For what is really interesting to man, save men, and God, the Father of
men?
In the year 331 B.C. one of the greatest intellects whose influence the
world has ever felt, saw, with his eagle glance, the unrivalled
advantage of the spot which is now Alexandria; and conceived the mighty
project of making it the point of union of two, or rather of three
worlds. In a new city, named after himself, Europe, Asia, and Africa
were to meet and to hold communion. A glance at the map will show you
what an [Greek text: omphalosgees], a centre of the world, this
Alexandria is, and perhaps arouse in your minds, as it has often done in
mine, the suspicion that it has not yet fulfilled its whole destiny, but
may become at any time a prize for contending nations, or the centre of
some world-wide empire to come.

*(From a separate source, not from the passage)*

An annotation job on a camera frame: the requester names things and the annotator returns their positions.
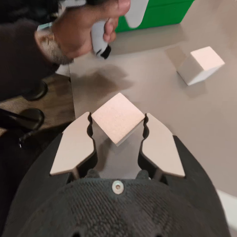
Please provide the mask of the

Communicating with Europe and the
Levant by the Mediterranean, with India by the Red Sea, certain of
boundless supplies of food from the desert-guarded valley of the Nile,
to which it formed the only key, thus keeping all Egypt, as it were, for
its own private farm, it was weak only on one side, that of Judea. That
small strip of fertile mountain land, containing innumerable military
positions from which an enemy might annoy Egypt, being, in fact, one
natural chain of fortresses, was the key to Phoenicia and Syria.